I was no longer crying when I walked back down that narrow corridor to the psychiatrist's office. He was sitting behind his desk. He looked up and said, "I told you you wouldn't recognize him." He pushed the papers across the desk toward me. I looked at them and saw, in my mind's eye, my brother, my father, and that delicate false world they had created for each other. Like a house of cards I could finally destroy. But I realized what I had thought was sick all these years wasn't sick; it was perfectly understandable. My father deferred to my brother and was hard on me because I was his natural son. His only blood relation in all the world. My brother had been rejected by his natural father. My father knew how that felt. Alone. Unwanted. Adrift in life. He was determined my brother would never feel that way, too, even if it had to be at my expense. It was their common bond that shaped, or misshaped, their relationship, and, in the process excluded me. So what? I was supposed to know these things. I was supposed to know that despite everything these two men loved me in their way. Everything else I felt was the self-pity of a boy who'd never become a man. A pampered boy who would never realize how blessed he was to have had not one but two fathers.

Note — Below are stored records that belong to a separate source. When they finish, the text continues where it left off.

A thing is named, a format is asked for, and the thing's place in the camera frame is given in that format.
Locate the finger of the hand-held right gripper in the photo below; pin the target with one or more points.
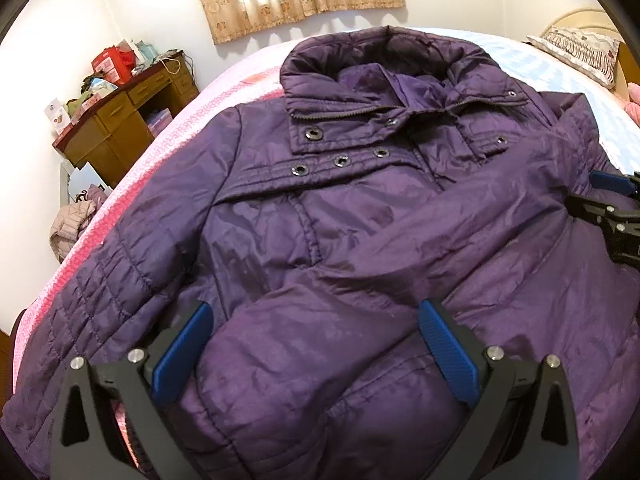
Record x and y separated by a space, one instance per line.
615 220
607 182

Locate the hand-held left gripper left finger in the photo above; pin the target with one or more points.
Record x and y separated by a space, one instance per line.
182 355

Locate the patterned pillow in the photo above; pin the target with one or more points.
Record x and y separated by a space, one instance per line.
580 52

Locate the cream wooden headboard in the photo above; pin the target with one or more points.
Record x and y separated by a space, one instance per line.
575 17

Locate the pink folded cloth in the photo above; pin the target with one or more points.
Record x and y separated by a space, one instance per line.
631 105

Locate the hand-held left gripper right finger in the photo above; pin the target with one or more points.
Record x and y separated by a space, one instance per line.
450 355

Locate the pale pink down jacket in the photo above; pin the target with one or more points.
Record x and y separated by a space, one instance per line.
72 220

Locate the purple padded jacket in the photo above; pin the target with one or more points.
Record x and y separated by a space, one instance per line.
350 240

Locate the red box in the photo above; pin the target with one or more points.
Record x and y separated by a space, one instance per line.
112 65

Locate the pink knitted blanket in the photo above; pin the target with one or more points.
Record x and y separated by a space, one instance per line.
150 145

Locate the brown wooden desk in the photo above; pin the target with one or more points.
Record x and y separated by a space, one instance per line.
120 120

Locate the white printed card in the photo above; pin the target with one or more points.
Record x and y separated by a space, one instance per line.
56 116

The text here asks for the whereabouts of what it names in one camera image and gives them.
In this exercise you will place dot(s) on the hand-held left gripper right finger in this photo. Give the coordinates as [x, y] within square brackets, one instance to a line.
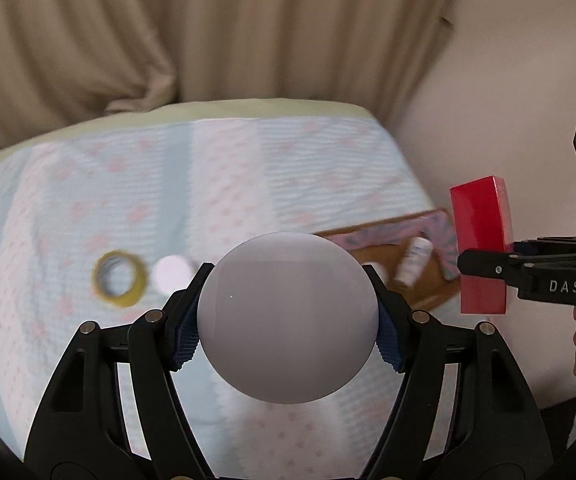
[389, 342]

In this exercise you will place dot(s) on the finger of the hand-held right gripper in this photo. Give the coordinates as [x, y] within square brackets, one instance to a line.
[558, 246]
[488, 262]

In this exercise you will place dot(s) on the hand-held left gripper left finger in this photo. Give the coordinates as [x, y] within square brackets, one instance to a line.
[186, 342]

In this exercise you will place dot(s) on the red rectangular box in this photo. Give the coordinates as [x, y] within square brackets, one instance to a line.
[480, 215]

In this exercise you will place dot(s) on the cardboard box with patterned flaps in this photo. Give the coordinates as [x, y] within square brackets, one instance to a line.
[438, 232]

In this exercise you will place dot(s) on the grey round ball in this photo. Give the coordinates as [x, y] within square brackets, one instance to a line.
[288, 317]

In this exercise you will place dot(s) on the white round cap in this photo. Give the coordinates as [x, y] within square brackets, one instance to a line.
[171, 274]

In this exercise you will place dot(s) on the white plastic bottle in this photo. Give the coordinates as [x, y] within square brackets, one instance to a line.
[413, 262]

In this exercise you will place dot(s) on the yellow tape roll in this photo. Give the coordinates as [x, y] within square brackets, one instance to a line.
[99, 272]

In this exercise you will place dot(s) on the light blue patterned blanket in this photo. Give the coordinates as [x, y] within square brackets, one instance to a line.
[248, 180]

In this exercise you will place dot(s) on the pale green mattress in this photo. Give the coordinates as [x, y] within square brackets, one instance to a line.
[268, 107]

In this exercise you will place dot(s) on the beige curtain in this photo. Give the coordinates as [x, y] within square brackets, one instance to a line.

"He's not the brother you know," the psychiatrist said.
I looked at the paper, then at him. "Yes, he is." And then I left.
When my brother returned home, he was never the same again. He retreated into the bosom of his family. His wife, his children, his grandchildren. He sat at his kitchen table, like the potentate of a small, diminished kingdom. His family acquiesced to him out of fear that if they didn't they might push him again over the edge of sanity. It was painful to watch, for me at least. My brother's life became smaller as he aged, while my life became bigger. Some small fame as a writer. Recognition. Our roles had been irrevocably reversed. So I removed myself from his life so that my presence would not force him to confront what must have pained him.
He didn't seem to mind our long absences. And, on those rare occasions when we did talk, I tried to defer to him. It was a false relationship now, tiptoeing around the unspoken. I think he knew what I was doing, condescending to him, and it must have pained him, "the kid," who had seen him at his weakest moment, now treating him as if he was the child.
Over the years of our parents' deaths, and our increasing old age, we rarely spoke or saw each other. For both of us, it was painful to have our brother in our lives. So we absented ourselves from each other's lives. But we have never absented ourselves from our brother's love. Of that, of all the things in my life, I am most sure.